Sembra invece consentito il ritorno al proprio domicilio e lo spostamento all’interno della regione. Ma un altro punto che manca di chiarezza riguarda le seconde case. Si può andare o no? Qualcuno dice sì, ma solo per effettuare lavori al loro interno. Qualcun altro pensa addirittura che ci si possa trasferire. Anche qui è il governo a dover rispondere. Di chiaro c’è che saranno possibili le passeggiate anche lontano da casa, ma non è stato detto in modo esplicito se serva comunque l’autocertificazione. Che in teoria non dovrebbe servire per l’attività fisica ma per la quale non sono però state ancora indicate limitazioni. Sembra si possa utilizzare il vecchio modulo per compilare la propria autocertificazione, ma manca l’ok di Palazzo Chigi sulla validità delle correzioni effettuate.
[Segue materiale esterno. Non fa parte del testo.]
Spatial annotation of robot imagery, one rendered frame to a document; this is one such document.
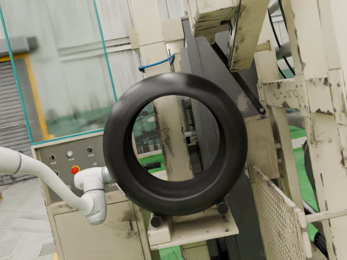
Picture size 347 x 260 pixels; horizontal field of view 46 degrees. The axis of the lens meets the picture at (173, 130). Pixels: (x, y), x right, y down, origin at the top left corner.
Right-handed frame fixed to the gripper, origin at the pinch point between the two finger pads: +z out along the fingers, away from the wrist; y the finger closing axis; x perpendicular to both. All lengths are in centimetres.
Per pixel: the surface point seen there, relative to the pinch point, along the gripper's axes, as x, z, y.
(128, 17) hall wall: -246, -73, 871
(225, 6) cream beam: -59, 41, -68
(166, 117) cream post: -23.3, 11.4, -6.3
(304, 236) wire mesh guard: 13, 47, -93
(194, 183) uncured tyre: 9.4, 18.8, -17.5
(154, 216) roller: 13.7, 0.2, -42.2
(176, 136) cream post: -13.0, 14.7, -6.3
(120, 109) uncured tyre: -32, -4, -45
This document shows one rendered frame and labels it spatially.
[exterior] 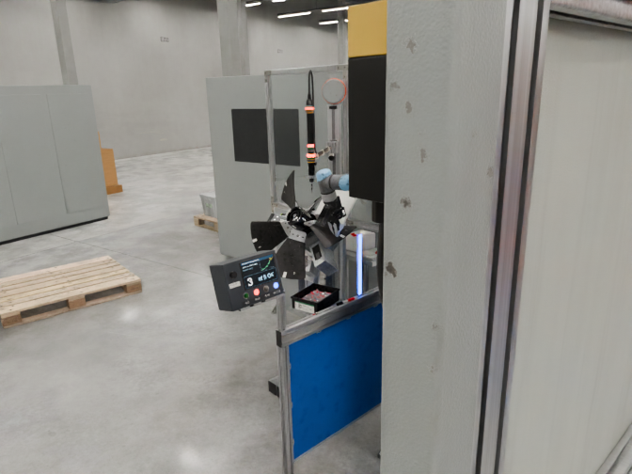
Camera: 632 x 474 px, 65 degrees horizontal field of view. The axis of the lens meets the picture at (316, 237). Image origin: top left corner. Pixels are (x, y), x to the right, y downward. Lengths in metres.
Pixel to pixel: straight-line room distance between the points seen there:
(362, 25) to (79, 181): 7.98
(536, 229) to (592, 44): 0.17
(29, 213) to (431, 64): 7.76
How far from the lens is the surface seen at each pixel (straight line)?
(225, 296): 1.98
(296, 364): 2.41
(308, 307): 2.52
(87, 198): 8.32
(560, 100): 0.47
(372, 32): 0.30
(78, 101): 8.23
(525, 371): 0.53
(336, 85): 3.31
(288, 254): 2.71
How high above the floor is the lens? 1.89
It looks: 17 degrees down
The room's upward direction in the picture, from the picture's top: 1 degrees counter-clockwise
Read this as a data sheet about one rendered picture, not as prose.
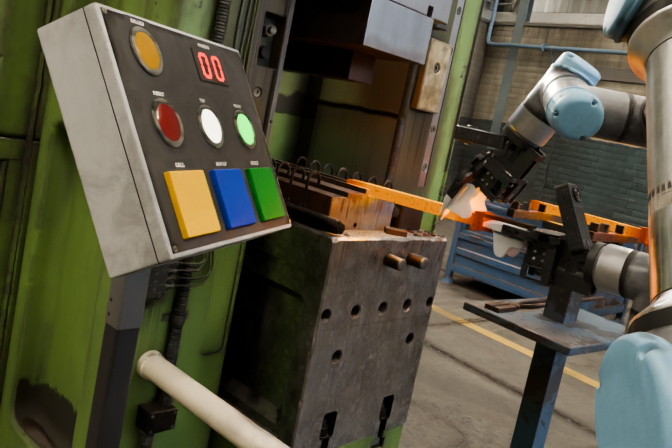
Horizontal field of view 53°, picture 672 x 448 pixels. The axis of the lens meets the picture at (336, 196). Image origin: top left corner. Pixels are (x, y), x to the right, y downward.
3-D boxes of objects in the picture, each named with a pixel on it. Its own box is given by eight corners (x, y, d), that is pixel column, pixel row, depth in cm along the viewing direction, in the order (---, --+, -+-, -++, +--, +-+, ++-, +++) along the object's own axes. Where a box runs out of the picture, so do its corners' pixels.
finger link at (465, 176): (447, 198, 119) (481, 161, 117) (442, 192, 120) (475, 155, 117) (459, 201, 123) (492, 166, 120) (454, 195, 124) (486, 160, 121)
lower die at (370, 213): (388, 230, 144) (397, 191, 143) (325, 229, 129) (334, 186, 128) (262, 187, 172) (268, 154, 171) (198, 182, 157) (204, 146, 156)
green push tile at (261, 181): (286, 216, 98) (271, 166, 98) (265, 220, 90) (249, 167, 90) (275, 219, 99) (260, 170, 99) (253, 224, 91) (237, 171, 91)
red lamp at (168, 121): (189, 146, 77) (196, 108, 76) (154, 141, 73) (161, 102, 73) (174, 141, 79) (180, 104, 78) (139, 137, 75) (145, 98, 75)
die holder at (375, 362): (406, 423, 156) (448, 237, 151) (288, 464, 128) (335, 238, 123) (253, 335, 193) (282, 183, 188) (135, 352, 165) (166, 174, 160)
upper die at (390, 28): (424, 65, 140) (434, 19, 139) (363, 44, 125) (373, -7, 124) (288, 48, 167) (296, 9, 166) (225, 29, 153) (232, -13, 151)
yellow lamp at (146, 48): (168, 75, 77) (175, 37, 76) (132, 67, 73) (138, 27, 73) (154, 72, 79) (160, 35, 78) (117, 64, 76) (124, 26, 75)
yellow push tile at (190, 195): (222, 230, 79) (204, 169, 79) (189, 237, 71) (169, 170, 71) (209, 234, 80) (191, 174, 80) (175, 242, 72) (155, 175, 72)
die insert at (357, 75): (370, 85, 144) (376, 57, 144) (348, 78, 139) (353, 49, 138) (278, 70, 164) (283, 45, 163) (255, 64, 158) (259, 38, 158)
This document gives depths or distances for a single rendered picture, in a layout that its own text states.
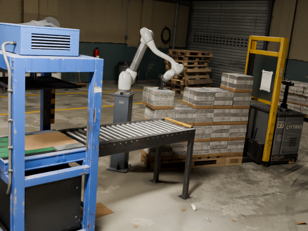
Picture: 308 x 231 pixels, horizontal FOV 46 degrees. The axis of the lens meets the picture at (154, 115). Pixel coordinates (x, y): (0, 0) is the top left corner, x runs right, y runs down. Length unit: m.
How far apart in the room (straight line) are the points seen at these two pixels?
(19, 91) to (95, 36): 9.21
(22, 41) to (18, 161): 0.82
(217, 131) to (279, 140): 1.00
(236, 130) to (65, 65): 3.22
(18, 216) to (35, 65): 1.07
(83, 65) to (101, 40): 9.07
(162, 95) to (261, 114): 1.81
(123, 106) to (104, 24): 7.46
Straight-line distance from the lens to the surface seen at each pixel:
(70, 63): 2.67
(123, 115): 4.56
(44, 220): 3.06
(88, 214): 3.14
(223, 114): 5.13
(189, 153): 4.01
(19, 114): 2.58
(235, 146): 5.39
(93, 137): 2.89
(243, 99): 5.25
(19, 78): 2.53
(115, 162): 4.76
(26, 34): 2.71
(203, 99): 4.91
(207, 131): 5.05
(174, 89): 11.37
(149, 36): 4.48
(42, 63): 2.58
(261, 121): 5.79
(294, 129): 5.79
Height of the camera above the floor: 1.78
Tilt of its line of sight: 13 degrees down
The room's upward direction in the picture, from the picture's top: 5 degrees clockwise
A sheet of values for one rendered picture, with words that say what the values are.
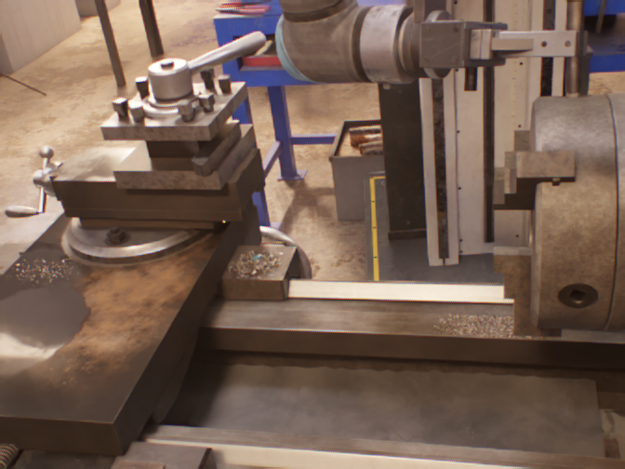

C’è chi si arrangia da solo

Insomma, mancano le indicazioni precise per poter ripartire, anche per quanto riguarda le attività lavorative. Tanto da portare aziende, negozianti e artigiani a rivolgersi direttamente ai virologi per capirci qualcosa. Stanchi di decreti, ordinanze e una moltitudine di regolamenti, come riportato da , hanno preferito arrangiarsi da soli. Fca e Ferrari hanno chiesto aiuto al virologo Burioni, mentre la Pirelli si è rivolta al dipartimento Sacco dell’Università di Milano, diretto da Galli. Ancora tra coloro che son sospesi i concessionari d’auto, le agenzie immobiliari, gli alberghi, i bar per il servizio d’asporto, i negozi di abbigliamento. Ma per quest’ultimi sembra ci sia ancora tempo, se ne riparlerà magari il 13 aprile, visto che dovrebbero riaprire il 14. Il governo deve cominciare a dare delle risposte chiare, o per la fase 2 dovremo davvero arrangiarci da soli.